Um das Risiko, verklagt zu werden, klein zu halten, habe ich eine Firma herausgegründet, die Medical One GmbH (Sie lesen richtig, der Name war 2 Jahre später richtig was wert.). Das Unternehmen beschäftigte sich nur mit der Verbreitung von Vorher-Nachher-Bildern im Medizinbereich. Anrufenden Juristen von Gegenseiten wurde kurz und knapp beschieden, sie möchten gerne den Klageweg beschreiten, wir würden dann die Medical One zuklappen und die Medical Two eröffnen, deshalb sei der Name so gewählt worden. Die verspürten also keine Lust mehr. Niemand hat geklagt. Das Problem war gelöst.

Fünftens: Therapieplanung im Internet ohne Internet

Damit hatten die schlauen Kalifornier nicht gerechnet, dass es trotz Platzens der Internetblase in Deutschland an den wenigsten Stellen rasches Internet gab. DSL-Leitungen waren Mangelware – und sind es an einigen Stellen in Deutschland heute noch. Wie also soll die Therapieplanung im Internet vonstattengehen?

Findige Jungs fanden dafür eine Lösung. Der deutsche Kieferorthopäde musste „nur“ einen Kieferabdruck erstellen (was ihm nicht immer leichtfällt, mussten wir feststellen) und die gewünschte Endposition angeben. Der Rest wurde in Kalifornien erledigt. Ist heute irgendwie auch noch so, habe ich manchmal den Eindruck.

Dieser Umstand hat uns später den Verkauf leichter gemacht, war aber ein wahres Kreuz in der nachfolgenden Roadshow einmal quer durch die Republik (siehe unten).

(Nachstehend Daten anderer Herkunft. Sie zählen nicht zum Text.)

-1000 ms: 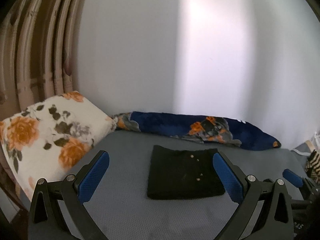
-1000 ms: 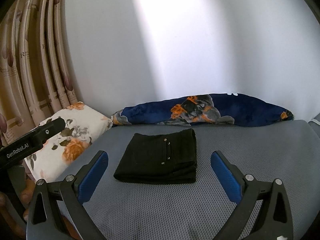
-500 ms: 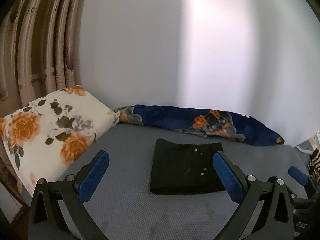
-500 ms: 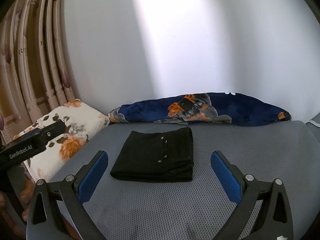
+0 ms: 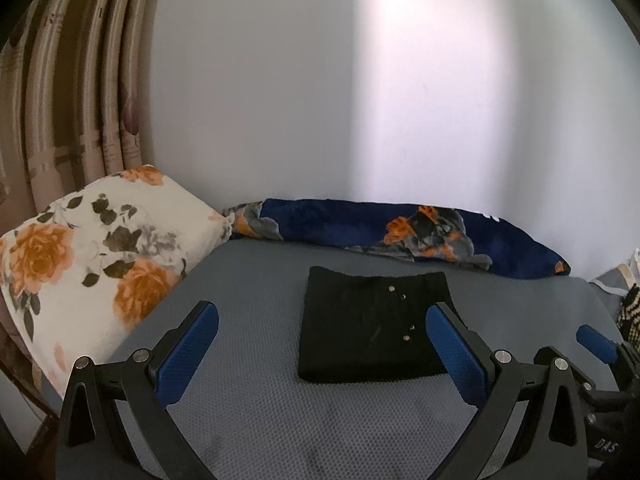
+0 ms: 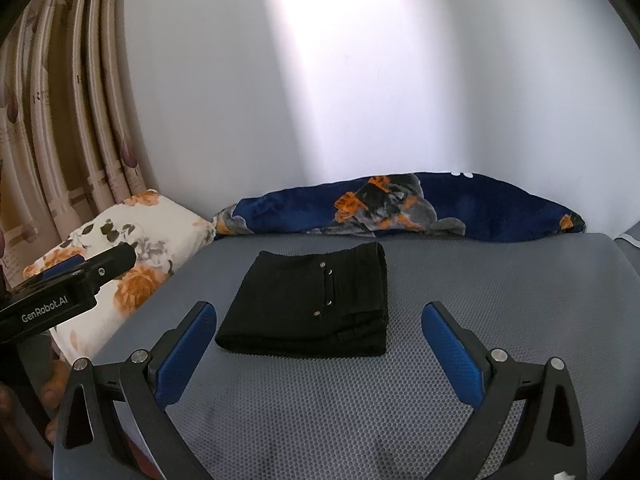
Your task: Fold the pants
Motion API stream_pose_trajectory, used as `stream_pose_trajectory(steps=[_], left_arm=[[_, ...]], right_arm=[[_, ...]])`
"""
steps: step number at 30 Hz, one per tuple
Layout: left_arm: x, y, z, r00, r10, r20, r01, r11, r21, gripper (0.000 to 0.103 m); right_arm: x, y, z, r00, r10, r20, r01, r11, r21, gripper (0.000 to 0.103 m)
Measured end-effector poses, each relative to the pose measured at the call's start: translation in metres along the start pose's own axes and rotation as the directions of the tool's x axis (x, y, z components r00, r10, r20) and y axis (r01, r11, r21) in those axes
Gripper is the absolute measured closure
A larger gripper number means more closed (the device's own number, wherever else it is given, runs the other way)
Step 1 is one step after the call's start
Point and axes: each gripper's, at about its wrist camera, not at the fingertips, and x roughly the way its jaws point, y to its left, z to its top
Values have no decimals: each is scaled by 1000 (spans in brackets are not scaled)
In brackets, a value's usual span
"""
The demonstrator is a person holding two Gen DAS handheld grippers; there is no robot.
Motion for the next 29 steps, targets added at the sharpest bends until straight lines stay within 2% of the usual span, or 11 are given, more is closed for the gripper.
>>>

Sechstens: Große (und renommierte) Werbeagenturen treten auf den Plan – und wieder ab

Parallel zu den oben genannten Problematiken bestand die (kalifornische) Firmenführung darauf, dass wir uns Unterstützung von einer großen und wenn möglich renommierten Werbeagentur holen sollten. Auch das Wie wurde uns de facto vorgeschrieben. Dazu musste die Führungsmannschaft nach Santa Barbara fliegen und drei Tage amerikanische Meetings über sich ergehen lassen. Was haben wir gelernt? Meetings können die Amerikaner gut. Und lange. Dann nochmal 12 Stunden im Flieger Richtung Düsseldorf sitzen.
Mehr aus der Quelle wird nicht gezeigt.